Respect the Four-Comma Ceiling
Sentences with more than four commas probably beg for dissection. Break them to prevent cognitive overload and to satisfy voice-search algorithms that parse shorter units more accurately.
Bullet points or em dashes can absorb excess clauses while preserving nuance.
Calibrate Tone through Contractions and Formality Markers
Contractions humanize text. “We’re” signals friendliness; “we are” stakes a formal claim. Match contraction density to brand voice, then codify it.
Over-formality repels mobile readers who skim in 4.2-second bursts. Under-formality erodes authority in B2B white papers. A/B tests show a 12 % engagement lift when tone aligns with reader expectation.
Create a simple regex to scan for contraction inconsistency: search every “it is,” “we are,” “cannot” and decide case-by-case.
Exploit Negative Contractions for Micro-Rhythm
“Isn’t,” “won’t,” and “can’t” shave syllables and tilt sentiment. Product pages that read “We can’t ship lithium batteries by air” sound friendlier than “We are unable to ship,” reducing complaint tickets.
Google’s sentiment analysis tags negative contractions as mild, not harsh, preserving brand safety while keeping copy conversational.
Close the Gender Gap in Language
Neutral constructions boost reach. Replace “salesman” with “sales rep,” “mankind” with “humankind,” “man-hours” with “person-hours” or “work-hours.”
These swaps cost nothing yet widen your audience and satisfy DEI filters that some enterprise clients now require in RFPs.
Algorithms increasingly score inclusive language as a quality signal; pages with gender-neutral terms edge out competitors in socially conscious verticals.
Audit Pronoun Antecedents for Implicit Bias
If every hypothetical CEO is “he” and every nurse “she,” you leak bias. Rotate or pluralize: “Nurses upload their charts; CEOs review them.”

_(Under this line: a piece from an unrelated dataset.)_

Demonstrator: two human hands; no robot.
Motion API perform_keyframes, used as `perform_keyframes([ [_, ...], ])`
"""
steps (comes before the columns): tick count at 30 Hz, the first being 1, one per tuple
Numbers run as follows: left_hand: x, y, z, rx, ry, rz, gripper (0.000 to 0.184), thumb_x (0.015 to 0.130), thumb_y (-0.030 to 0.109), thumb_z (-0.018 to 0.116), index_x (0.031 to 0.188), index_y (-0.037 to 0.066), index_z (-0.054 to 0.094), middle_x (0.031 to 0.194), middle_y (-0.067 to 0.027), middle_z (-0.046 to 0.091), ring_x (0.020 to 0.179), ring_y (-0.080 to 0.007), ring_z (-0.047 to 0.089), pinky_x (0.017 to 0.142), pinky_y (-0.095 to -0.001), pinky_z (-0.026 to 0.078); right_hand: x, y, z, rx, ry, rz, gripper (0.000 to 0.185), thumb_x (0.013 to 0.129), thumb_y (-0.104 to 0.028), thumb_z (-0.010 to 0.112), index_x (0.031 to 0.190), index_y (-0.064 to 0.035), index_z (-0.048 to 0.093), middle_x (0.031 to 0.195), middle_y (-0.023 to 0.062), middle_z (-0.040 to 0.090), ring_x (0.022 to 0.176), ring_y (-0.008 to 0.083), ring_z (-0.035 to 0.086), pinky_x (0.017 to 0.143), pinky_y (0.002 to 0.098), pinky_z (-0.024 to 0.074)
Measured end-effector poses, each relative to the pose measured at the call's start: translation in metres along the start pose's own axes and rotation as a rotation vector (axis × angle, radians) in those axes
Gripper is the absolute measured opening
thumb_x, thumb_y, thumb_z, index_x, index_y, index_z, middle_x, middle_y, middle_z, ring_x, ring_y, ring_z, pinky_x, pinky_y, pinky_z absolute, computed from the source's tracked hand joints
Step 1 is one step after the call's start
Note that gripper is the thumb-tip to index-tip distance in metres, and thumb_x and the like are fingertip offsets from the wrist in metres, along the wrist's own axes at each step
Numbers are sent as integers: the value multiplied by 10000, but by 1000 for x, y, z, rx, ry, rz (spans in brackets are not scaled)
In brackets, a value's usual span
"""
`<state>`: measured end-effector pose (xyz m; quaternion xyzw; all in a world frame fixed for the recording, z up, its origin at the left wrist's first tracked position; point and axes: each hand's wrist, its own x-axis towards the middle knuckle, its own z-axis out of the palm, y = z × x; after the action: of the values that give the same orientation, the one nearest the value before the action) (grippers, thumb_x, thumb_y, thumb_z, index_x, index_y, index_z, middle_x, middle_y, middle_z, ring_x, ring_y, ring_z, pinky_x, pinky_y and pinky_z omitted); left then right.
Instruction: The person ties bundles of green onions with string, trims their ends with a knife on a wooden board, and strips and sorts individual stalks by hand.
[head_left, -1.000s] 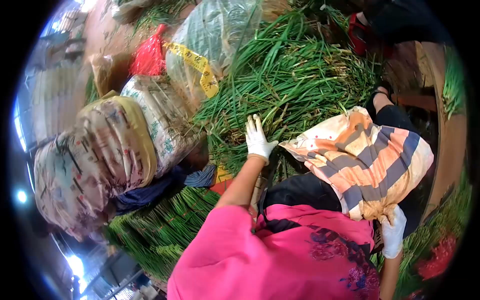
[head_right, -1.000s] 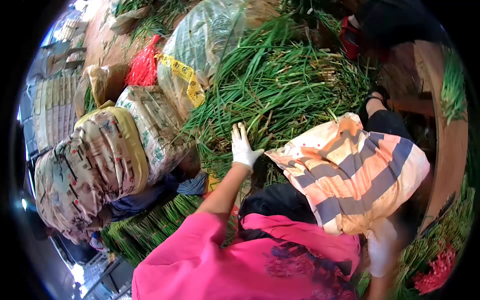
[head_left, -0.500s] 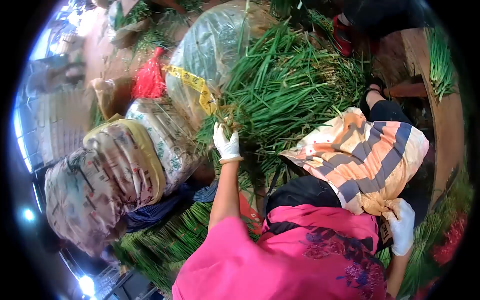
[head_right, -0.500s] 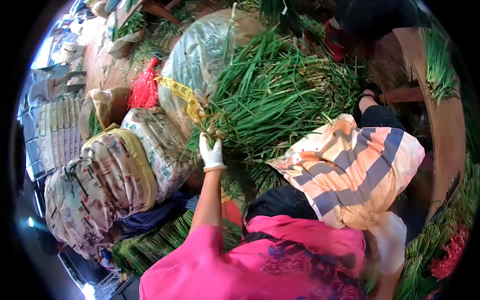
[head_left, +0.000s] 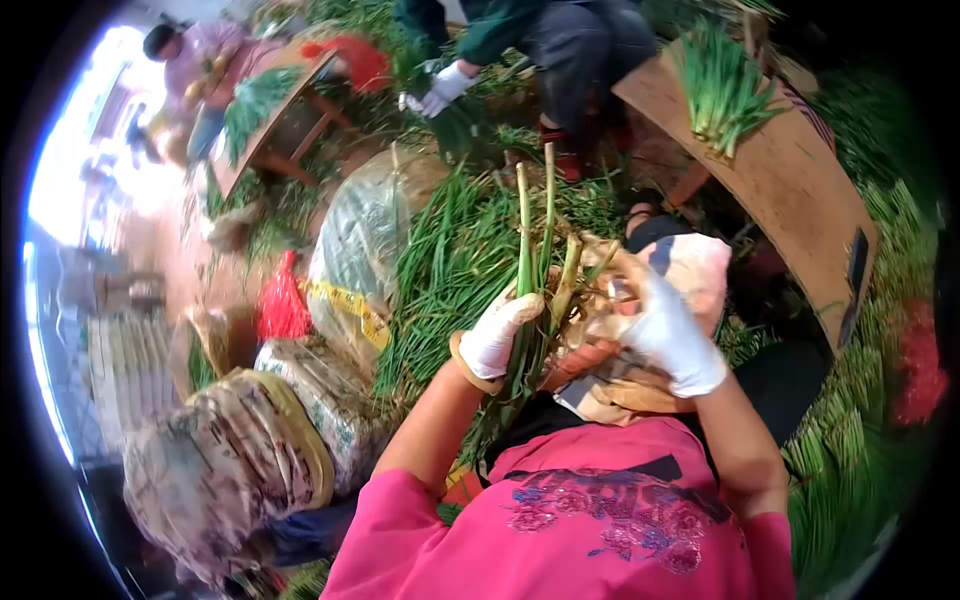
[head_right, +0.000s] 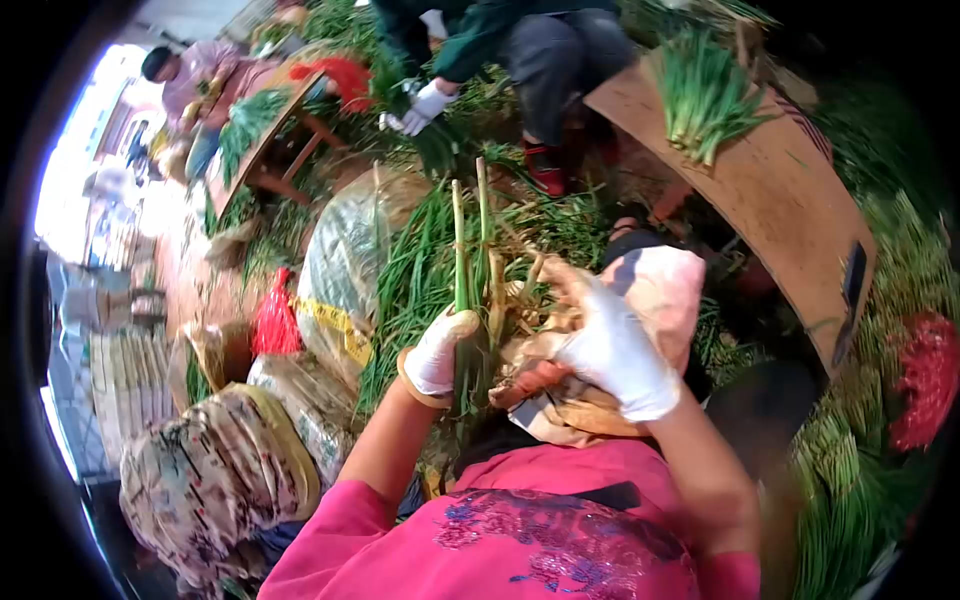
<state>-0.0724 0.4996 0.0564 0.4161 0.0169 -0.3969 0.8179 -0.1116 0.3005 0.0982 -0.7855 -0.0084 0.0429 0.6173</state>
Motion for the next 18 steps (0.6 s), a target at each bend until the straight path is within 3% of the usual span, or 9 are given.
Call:
perform_keyframes([
  [2, 15, -16, 34, -24, 94, 124, 538, 805, 284, 647, 1234, 64, 408, 1070, -75, 549, 917, -159, 566, 837, -303, 464, -2, 13, -4, -171, -101, -53, 423, 706, -181, 724, 1075, -38, 575, 942, 103, 582, 813, 202, 585, 714, 306, 471],
  [5, 24, -37, 39, 229, 85, 112, 534, 780, 106, 658, 1222, 39, 366, 1069, -76, 527, 921, -131, 549, 845, -289, 459, -11, 66, -20, -298, 110, -346, 304, 748, -189, 709, 981, -18, 617, 856, 109, 621, 736, 179, 605, 655, 290, 480],
  [6, 23, -37, 52, 418, 91, 69, 552, 750, 38, 670, 1205, 21, 358, 1034, -76, 533, 900, -117, 538, 815, -274, 462, -16, 64, -25, 91, 226, -8, 226, 811, -158, 661, 960, 9, 623, 795, 74, 621, 719, 132, 593, 631, 274, 478],
  [11, 21, -40, 58, 204, -22, -242, 565, 741, 31, 667, 1235, 23, 391, 1050, -78, 560, 905, -156, 573, 776, -281, 492, -36, 34, -128, 1030, 525, -165, 182, 908, -191, 552, 778, -71, 510, 644, -23, 428, 525, 71, 374, 481, 207, 337],
  [13, 25, -43, 55, 117, -36, -137, 558, 764, 93, 653, 1262, 13, 416, 1085, -87, 569, 877, -169, 589, 770, -294, 497, -64, 38, -188, 1332, 461, -326, 256, 911, -216, 542, 712, -71, 476, 616, -24, 370, 476, 82, 292, 445, 227, 288],
  [15, 26, -33, 60, 22, -79, -206, 544, 772, 144, 650, 1245, -26, 441, 1063, -119, 583, 852, -189, 613, 729, -324, 536, -86, 53, -211, 879, 403, -207, 195, 871, -174, 597, 746, -36, 539, 653, 25, 482, 466, 105, 376, 485, 220, 368],
  [16, 31, -32, 67, 27, -100, -190, 518, 778, 145, 647, 1227, -27, 455, 1041, -119, 593, 842, -196, 616, 733, -333, 539, -81, 45, -186, 306, 659, 16, 121, 809, -113, 659, 837, -6, 611, 853, 94, 612, 603, 131, 524, 573, 228, 451],
  [17, 34, -33, 72, 30, -118, -182, 491, 784, 146, 644, 1209, -27, 470, 1018, -119, 602, 832, -203, 619, 738, -343, 542, -86, 58, -184, -560, 614, -171, 240, 770, -52, 684, 995, 0, 618, 1101, 102, 611, 843, 130, 587, 691, 237, 479],
  [18, 38, -38, 78, 33, -87, -184, 439, 786, 155, 651, 1161, -20, 502, 961, -114, 615, 810, -202, 621, 735, -341, 541, -92, 56, -177, -395, 546, -99, 278, 765, -61, 693, 1021, -1, 605, 1137, 81, 597, 908, 126, 575, 728, 240, 476],
])
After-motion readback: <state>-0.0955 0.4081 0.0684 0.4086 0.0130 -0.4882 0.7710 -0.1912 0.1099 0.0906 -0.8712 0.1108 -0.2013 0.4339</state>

Scalable fix: write a simple script that swaps gendered examples every other heading to maintain balance across long-form content.
Employ Diagnostic Tools Without Becoming Their Slave
Grammarly, LanguageTool, and Google Docs’ native checker catch 70 % of surface errors but miss context. Accept only suggestions that preserve your intended nuance.

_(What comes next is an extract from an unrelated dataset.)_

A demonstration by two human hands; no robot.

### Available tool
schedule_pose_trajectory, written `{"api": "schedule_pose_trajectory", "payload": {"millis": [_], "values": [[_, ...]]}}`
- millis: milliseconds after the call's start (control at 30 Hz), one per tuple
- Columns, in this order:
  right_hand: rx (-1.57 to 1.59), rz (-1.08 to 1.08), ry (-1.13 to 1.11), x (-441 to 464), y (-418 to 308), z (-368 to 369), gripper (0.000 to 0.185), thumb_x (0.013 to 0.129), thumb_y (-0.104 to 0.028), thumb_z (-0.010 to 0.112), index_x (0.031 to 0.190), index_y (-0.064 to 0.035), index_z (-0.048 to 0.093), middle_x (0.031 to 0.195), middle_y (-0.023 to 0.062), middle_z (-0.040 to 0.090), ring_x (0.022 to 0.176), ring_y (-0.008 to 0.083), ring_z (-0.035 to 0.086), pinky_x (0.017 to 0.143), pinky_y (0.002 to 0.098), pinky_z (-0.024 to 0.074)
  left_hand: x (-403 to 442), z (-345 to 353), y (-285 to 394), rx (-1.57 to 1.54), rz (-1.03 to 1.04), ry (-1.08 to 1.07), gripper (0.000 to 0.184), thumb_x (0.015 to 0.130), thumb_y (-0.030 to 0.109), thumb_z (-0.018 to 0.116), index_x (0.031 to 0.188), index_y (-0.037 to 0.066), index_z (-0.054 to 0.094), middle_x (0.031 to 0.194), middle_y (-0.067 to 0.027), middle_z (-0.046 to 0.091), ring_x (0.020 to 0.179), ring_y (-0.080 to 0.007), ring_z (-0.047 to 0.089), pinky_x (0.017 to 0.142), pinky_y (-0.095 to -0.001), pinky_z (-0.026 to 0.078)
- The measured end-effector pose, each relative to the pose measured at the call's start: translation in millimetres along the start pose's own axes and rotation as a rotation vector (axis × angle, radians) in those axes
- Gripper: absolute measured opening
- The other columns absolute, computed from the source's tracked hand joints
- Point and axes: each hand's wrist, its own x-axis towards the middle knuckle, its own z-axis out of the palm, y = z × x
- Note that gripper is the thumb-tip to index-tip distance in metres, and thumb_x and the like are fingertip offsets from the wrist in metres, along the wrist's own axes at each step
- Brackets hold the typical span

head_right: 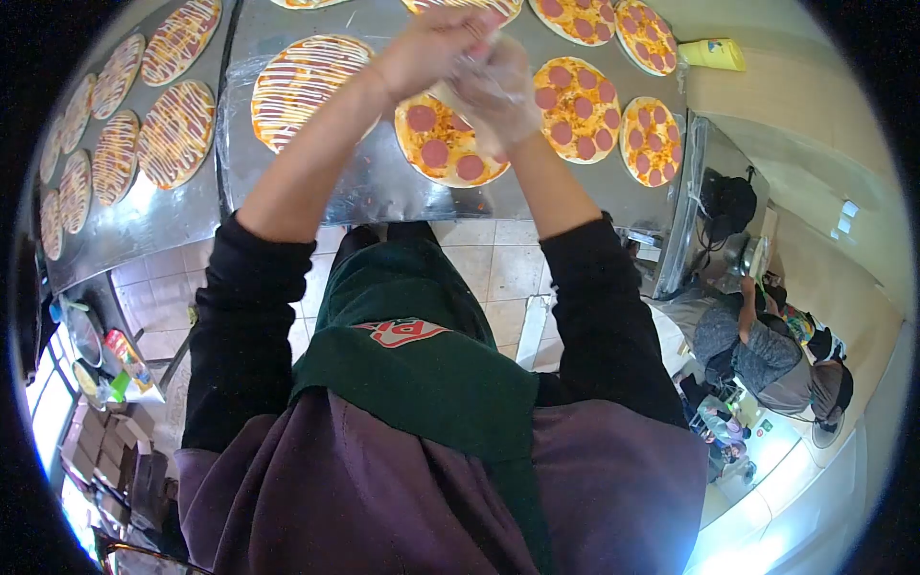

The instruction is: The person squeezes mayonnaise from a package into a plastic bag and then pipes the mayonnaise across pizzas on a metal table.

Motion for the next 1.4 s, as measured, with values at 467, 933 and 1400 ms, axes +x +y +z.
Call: {"api": "schedule_pose_trajectory", "payload": {"millis": [467,933,1400], "values": [[0.105,0.047,0.136,-59.6,-0.7,-30.6,0.021,0.088,-0.008,0.074,0.106,-0.0028,0.064,0.093,0.0021,0.067,0.083,0.0111,0.065,0.068,0.0252,0.0530,-17.1,64.7,12.6,0.004,-0.028,-0.112,0.032,0.107,0.033,0.055,0.098,0.004,0.067,0.079,0.0045,0.053,0.075,-0.0077,0.047,0.072,-0.0253,0.043],[0.526,0.045,-0.166,8.7,30.1,20.9,0.025,0.080,-0.007,0.079,0.100,-0.0034,0.065,0.090,0.0031,0.066,0.080,0.0102,0.065,0.065,0.0263,0.0528,-27.9,-22.1,23.9,0.072,0.031,0.077,0.037,0.109,0.033,0.050,0.092,0.003,0.064,0.077,0.0028,0.055,0.073,-0.0084,0.049,0.069,-0.0262,0.043],[-0.349,-0.106,0.050,-38.3,22.3,-7.6,0.022,0.083,-0.012,0.078,0.100,-0.0058,0.065,0.090,0.0017,0.067,0.080,0.0145,0.067,0.070,0.0285,0.0535,-42.1,27.1,23.7,-0.051,-0.031,0.014,0.036,0.107,0.035,0.055,0.087,0.007,0.062,0.075,0.0051,0.050,0.071,-0.0072,0.044,0.068,-0.0261,0.041]]}}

Disable style-rewrite options when drafting voice-driven prose; algorithms favor generic fluency, which flattens distinctive brand cadence.
Keep a human final pass. A trained copyeditor spots tonal dissonance that no API yet quantifies.
Track Error Patterns to Upgrade Your Baseline
Log every correction an editor makes for two months. Common repeat slips become your personalized hit list, shrinking future revision rounds by half.
Export the log to a flash-card app; five minutes of daily micro-drill locks the rule into muscle memory faster than passive reading.
Grammar is not a gatekeeper; it is a toolkit. Weld these tips into your workflow, and every sentence you publish will carry more authority, rank higher, and earn the reader’s most precious commodity—trust.